**TASK REQUIREMENTS**
In the data below, find every line with the word "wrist" and copy it.
◆ ◆ ◆ ◆ ◆ ◆ ◆
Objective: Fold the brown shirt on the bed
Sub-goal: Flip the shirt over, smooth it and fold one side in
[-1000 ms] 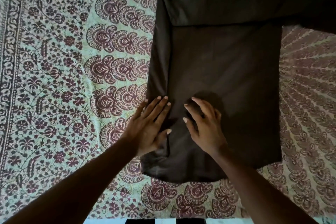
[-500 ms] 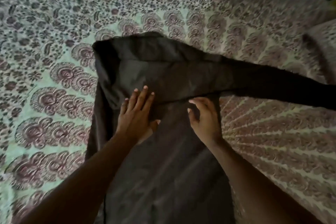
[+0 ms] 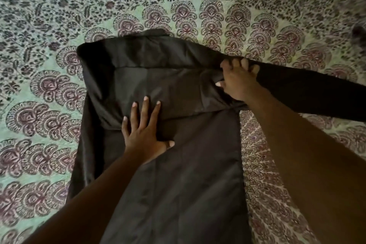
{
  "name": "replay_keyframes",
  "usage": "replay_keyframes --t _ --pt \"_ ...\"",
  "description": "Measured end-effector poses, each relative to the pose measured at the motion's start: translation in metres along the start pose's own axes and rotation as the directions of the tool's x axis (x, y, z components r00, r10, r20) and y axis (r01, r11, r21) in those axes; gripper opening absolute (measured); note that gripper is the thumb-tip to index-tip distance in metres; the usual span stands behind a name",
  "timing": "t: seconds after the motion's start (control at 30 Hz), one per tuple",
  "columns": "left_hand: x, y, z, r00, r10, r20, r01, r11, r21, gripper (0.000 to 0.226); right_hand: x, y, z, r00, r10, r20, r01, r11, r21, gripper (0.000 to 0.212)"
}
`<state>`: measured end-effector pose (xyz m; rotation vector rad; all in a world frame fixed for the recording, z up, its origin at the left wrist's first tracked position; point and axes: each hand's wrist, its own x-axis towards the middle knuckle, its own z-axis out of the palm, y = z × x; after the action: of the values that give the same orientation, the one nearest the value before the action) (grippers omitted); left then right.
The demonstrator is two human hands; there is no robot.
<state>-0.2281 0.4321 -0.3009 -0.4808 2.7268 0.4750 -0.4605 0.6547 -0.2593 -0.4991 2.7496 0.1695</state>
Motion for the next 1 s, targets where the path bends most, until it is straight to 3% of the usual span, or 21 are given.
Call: replay_keyframes --t 0.07,0.13,0.2,0.27,0.33,0.37,0.4,0.47,0.5,0.53,0.63,0.73,0.87,1.0 --pt "0.002 0.002 -0.003 1.000 -0.011 0.022 0.011 1.000 -0.001 0.131 -0.014 -0.005 -0.003 0.999 -0.018 -0.034 0.016 0.999 -0.044 0.039" --pt "0.003 0.000 -0.008 0.998 -0.024 0.062 0.025 1.000 -0.009 0.135 -0.044 -0.022 -0.001 0.983 -0.092 -0.157 0.086 0.995 -0.047 0.015" --pt "0.005 0.000 -0.012 0.992 -0.032 0.121 0.038 0.998 -0.042 0.133 -0.089 -0.047 -0.001 0.947 -0.143 -0.286 0.142 0.990 -0.023 0.011" --pt "0.006 -0.003 -0.013 0.991 -0.029 0.134 0.046 0.991 -0.129 0.106 -0.138 -0.077 0.003 0.923 -0.183 -0.338 0.196 0.980 0.005 0.017" --pt "0.007 -0.006 -0.020 0.996 -0.027 0.089 0.049 0.964 -0.263 0.068 -0.183 -0.107 0.011 0.936 -0.197 -0.292 0.215 0.976 0.031 0.022" --pt "0.007 -0.009 -0.024 0.996 -0.028 0.084 0.057 0.929 -0.366 0.060 -0.202 -0.123 0.015 0.948 -0.189 -0.256 0.208 0.977 0.048 0.024" --pt "0.004 -0.010 -0.030 0.995 -0.044 0.091 0.084 0.857 -0.509 0.057 -0.219 -0.139 0.020 0.960 -0.178 -0.214 0.196 0.979 0.064 0.027" --pt "-0.009 -0.009 -0.043 0.982 -0.176 0.063 0.155 0.573 -0.805 0.061 -0.245 -0.170 0.034 0.977 -0.162 -0.141 0.178 0.978 0.112 0.030" --pt "-0.015 -0.008 -0.049 0.964 -0.265 0.016 0.138 0.451 -0.882 0.061 -0.255 -0.183 0.041 0.981 -0.157 -0.112 0.172 0.976 0.137 0.031" --pt "-0.025 -0.009 -0.051 0.946 -0.324 -0.018 0.124 0.411 -0.903 0.058 -0.263 -0.197 0.045 0.985 -0.150 -0.090 0.163 0.974 0.159 0.032" --pt "-0.048 -0.022 -0.047 0.948 -0.307 0.085 0.230 0.472 -0.851 0.055 -0.284 -0.229 0.054 0.990 -0.123 -0.067 0.136 0.965 0.226 0.034" --pt "-0.059 -0.043 -0.041 0.942 -0.333 0.037 0.266 0.675 -0.688 0.031 -0.300 -0.252 0.056 0.965 -0.253 -0.070 0.262 0.911 0.320 0.025" --pt "-0.075 -0.065 -0.051 0.897 -0.439 -0.052 0.300 0.691 -0.658 0.029 -0.315 -0.265 0.046 0.939 -0.340 -0.043 0.320 0.824 0.468 0.017" --pt "-0.089 -0.083 -0.045 0.933 -0.357 -0.031 0.250 0.710 -0.659 0.044 -0.307 -0.249 0.043 0.906 -0.116 -0.408 0.311 0.836 0.452 0.030"
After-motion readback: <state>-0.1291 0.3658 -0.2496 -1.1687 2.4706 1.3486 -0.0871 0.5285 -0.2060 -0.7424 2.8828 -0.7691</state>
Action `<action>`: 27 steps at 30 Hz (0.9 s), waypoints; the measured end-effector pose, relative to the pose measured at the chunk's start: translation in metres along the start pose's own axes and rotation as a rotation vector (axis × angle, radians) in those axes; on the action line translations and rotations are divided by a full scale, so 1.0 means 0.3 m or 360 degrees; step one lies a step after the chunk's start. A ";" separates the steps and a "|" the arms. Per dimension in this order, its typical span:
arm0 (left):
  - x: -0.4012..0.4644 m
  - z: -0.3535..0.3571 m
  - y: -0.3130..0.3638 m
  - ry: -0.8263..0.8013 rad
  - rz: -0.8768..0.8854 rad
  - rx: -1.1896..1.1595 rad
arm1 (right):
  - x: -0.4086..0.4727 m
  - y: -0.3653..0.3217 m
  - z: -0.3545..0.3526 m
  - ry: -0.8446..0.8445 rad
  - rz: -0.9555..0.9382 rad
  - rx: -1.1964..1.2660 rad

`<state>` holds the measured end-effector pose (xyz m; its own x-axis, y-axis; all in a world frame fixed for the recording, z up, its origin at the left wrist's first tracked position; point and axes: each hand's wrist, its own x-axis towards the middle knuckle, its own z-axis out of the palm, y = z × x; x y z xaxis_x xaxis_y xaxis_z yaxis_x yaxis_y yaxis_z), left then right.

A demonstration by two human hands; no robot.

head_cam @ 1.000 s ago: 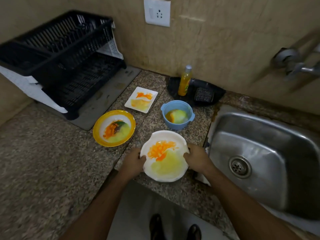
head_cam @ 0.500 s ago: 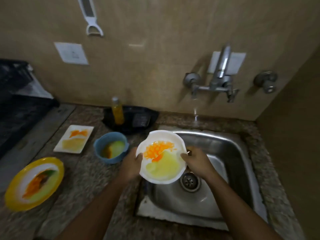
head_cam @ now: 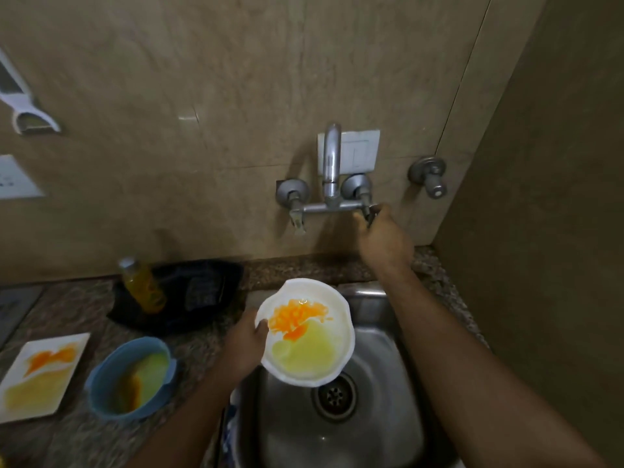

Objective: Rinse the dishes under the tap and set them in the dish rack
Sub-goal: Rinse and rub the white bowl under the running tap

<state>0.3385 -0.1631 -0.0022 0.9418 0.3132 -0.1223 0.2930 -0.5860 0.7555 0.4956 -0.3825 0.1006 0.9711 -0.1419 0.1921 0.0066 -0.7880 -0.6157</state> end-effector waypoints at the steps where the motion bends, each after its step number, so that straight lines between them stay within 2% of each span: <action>1: 0.010 0.004 -0.003 0.0003 0.0007 -0.0010 | 0.012 -0.007 0.005 0.0021 0.0001 -0.0026; 8: 0.070 0.003 0.023 -0.0046 0.0024 -0.0016 | 0.021 -0.007 0.031 0.0114 0.0004 -0.0016; 16: 0.086 0.008 0.064 -0.0036 0.0078 -0.0095 | 0.046 0.009 0.069 0.0048 0.0224 0.0473; 27: 0.096 0.023 0.071 -0.0038 0.0043 -0.0104 | 0.052 0.013 0.081 0.0014 0.0325 0.0700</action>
<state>0.3729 -0.1716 0.0060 0.9531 0.2796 -0.1160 0.2567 -0.5437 0.7991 0.5166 -0.3731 0.0827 0.9610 -0.2738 0.0393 -0.0814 -0.4157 -0.9059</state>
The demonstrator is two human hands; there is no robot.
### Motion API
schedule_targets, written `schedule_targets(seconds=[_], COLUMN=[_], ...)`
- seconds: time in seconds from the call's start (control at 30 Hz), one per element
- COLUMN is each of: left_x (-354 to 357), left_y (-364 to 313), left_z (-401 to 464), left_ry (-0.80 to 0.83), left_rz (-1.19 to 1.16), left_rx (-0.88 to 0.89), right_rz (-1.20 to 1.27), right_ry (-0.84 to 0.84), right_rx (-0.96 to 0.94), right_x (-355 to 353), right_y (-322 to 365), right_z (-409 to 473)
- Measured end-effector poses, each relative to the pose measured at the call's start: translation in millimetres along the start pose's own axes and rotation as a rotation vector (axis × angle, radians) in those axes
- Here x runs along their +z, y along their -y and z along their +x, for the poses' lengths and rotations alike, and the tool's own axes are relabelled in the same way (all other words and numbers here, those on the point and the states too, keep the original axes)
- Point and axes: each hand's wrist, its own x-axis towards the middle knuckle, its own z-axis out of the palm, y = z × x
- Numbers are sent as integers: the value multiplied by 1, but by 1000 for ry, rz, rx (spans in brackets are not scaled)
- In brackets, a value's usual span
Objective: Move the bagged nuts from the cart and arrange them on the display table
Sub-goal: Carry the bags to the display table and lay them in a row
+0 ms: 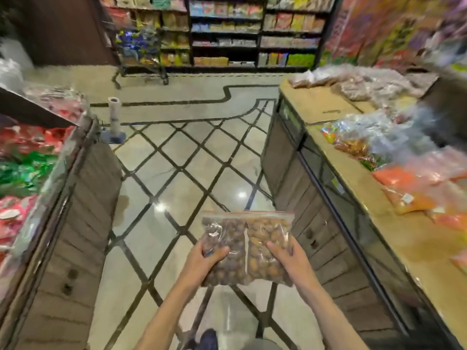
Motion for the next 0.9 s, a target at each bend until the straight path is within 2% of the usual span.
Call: schedule_targets(seconds=[0.33,0.63,0.9], left_x=[-12,3,30], left_y=[-72,-168,-245], left_z=[215,433,609], left_ry=[123,124,237], left_rz=[69,148,165], left_rx=[-28,-2,4], right_rz=[115,156,196], right_ry=[-142,-140,-189], right_rx=[-13,-40,-27], right_x=[11,-2,-32], right_y=[69,153,229], right_z=[172,389,545])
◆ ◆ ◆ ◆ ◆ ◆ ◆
**RESULT FOR THIS EXERCISE**
`<state>`: measured end-effector pose (xyz m; rotation vector rad; all in a world frame fixed for the recording, z up, its origin at the left wrist's first tracked position; point and axes: each hand's wrist, its own x-axis towards the middle knuckle, its own z-axis out of the palm, y = z × x; after the action: of the values that give the same orientation, the one nearest the value before the action) (grippers omitted); left then right.
`<state>` holds the measured end-effector pose (xyz m; its own x-axis, y-axis; all in a world frame fixed for the recording, z up, its origin at the left wrist's first tracked position; point and axes: each hand's wrist, its own x-axis towards the middle knuckle, its own z-axis out of the palm, y = z × x; x y z xaxis_x xaxis_y xaxis_z yaxis_x yaxis_y yaxis_z), left then right.
- Point and axes: each hand's wrist, its own x-axis towards the middle knuckle, its own z-axis out of the palm, y = z × x

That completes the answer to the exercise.